71. With regard to one of these findings, it is undisputed in the present case that the Association had not convened a general assembly of its members for around seven years, from August 1995 to August 2002. It therefore breached the requirements of its own Charter, which required the general assembly to be convened at least once every five years, and the domestic law, which required it to be convened at least once every year. As for the other findings, the situation is far less clear and the Court will have regard to them below.
72. In general, the Court accepts that, in certain cases, the States' margin of appreciation may include a right to interfere – subject to the condition of proportionality – with freedom of association in the event of non-compliance by an association with reasonable legal formalities applying to its establishment, functioning or internal organisational structure (see, mutatis mutandis, Ertan and Others v. Turkey (dec.), no. 57898/00, 21 March 2006). In this respect, the Court notes that, in so far as the domestic corporate law is concerned, private persons' freedom of association does not preclude the States from laying down in their legislation rules and requirements on corporate governance and management and from satisfying themselves that these rules and requirements are observed by the incorporated entities. In fact, the domestic laws of many member States of the Council of Europe provide for such rules and requirements, with varying degrees of regulation (see paragraphs 40-43 above). The Court does not see a problem per se in that Azerbaijani law provided for certain formal requirements concerning corporate legal forms (together with associated internal management structures) which associations had to satisfy in order to be eligible for state registration as a non-profit-making legal entity.
73. Therefore, as to the formal requirement that public associations have certain governing bodies and, more specifically, periodically convene a general assembly of members, the Court does not consider this to constitute, in itself, an undue interference with freedom of association. This requirement serves to ensure, inter alia, the right of association members to directly participate in the management and activities of the association. Moreover, the Court considers that this requirement, together with other rules concerning the rights of members and internal control and management mechanisms, are normally designed to prevent any possible abuse of the legal status and associated economic privileges enjoyed by non-commercial entities.

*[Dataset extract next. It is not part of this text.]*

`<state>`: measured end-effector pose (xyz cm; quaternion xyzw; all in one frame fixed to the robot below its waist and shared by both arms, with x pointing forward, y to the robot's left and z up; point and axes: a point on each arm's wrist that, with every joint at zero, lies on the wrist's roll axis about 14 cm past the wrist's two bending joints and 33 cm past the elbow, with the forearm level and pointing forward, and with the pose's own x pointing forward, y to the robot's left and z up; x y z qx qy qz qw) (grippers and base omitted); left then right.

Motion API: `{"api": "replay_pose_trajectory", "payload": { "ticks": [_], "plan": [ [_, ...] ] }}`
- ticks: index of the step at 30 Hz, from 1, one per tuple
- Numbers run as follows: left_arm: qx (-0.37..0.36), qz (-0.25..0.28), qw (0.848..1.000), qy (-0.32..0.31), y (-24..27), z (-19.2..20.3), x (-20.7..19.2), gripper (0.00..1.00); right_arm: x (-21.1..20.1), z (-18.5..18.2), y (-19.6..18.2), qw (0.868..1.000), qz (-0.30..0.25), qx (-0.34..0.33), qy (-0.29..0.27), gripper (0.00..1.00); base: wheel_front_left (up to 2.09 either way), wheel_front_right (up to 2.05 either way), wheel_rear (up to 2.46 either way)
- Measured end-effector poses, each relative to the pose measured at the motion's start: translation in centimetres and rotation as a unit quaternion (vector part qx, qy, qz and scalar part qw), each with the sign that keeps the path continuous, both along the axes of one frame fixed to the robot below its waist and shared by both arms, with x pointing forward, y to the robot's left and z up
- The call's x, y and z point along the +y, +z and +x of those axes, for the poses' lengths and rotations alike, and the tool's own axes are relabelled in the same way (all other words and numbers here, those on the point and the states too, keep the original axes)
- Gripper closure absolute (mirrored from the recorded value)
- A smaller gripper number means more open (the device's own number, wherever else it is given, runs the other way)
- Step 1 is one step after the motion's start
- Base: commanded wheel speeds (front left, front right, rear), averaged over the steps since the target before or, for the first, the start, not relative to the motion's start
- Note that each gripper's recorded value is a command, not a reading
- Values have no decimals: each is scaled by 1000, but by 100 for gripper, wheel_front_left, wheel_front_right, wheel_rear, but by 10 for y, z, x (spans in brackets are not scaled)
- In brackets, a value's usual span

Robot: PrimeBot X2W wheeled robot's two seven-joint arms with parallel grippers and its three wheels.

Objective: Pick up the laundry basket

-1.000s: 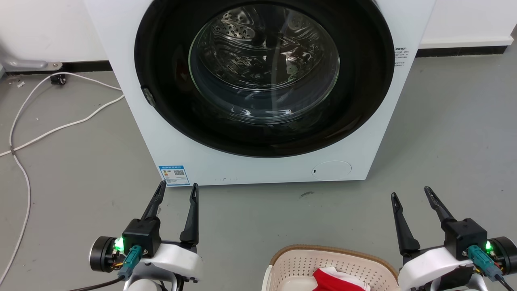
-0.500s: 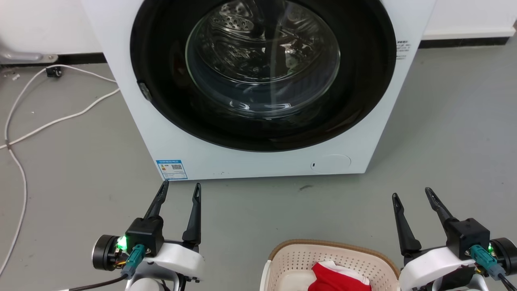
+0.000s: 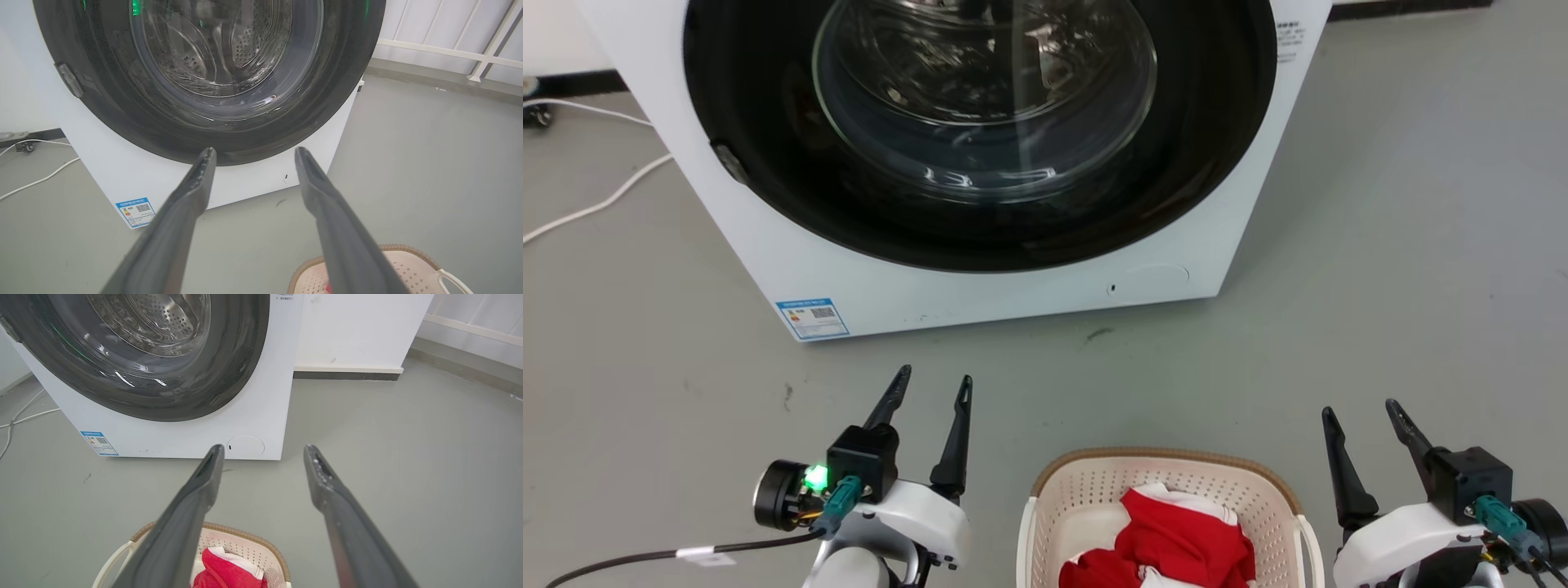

74. Turning to the specific circumstances of the present case, the Court considers it necessary to assess whether the domestic authorities' findings concerning the alleged breaches of the legal requirements on internal management were well-founded and, as such, sufficient to justify the sanction imposed. Having made that assessment, the Court is not convinced, for the following reasons, that there existed compelling reasons justifying the interference in question and that this interference was proportionate to the legitimate aim pursued.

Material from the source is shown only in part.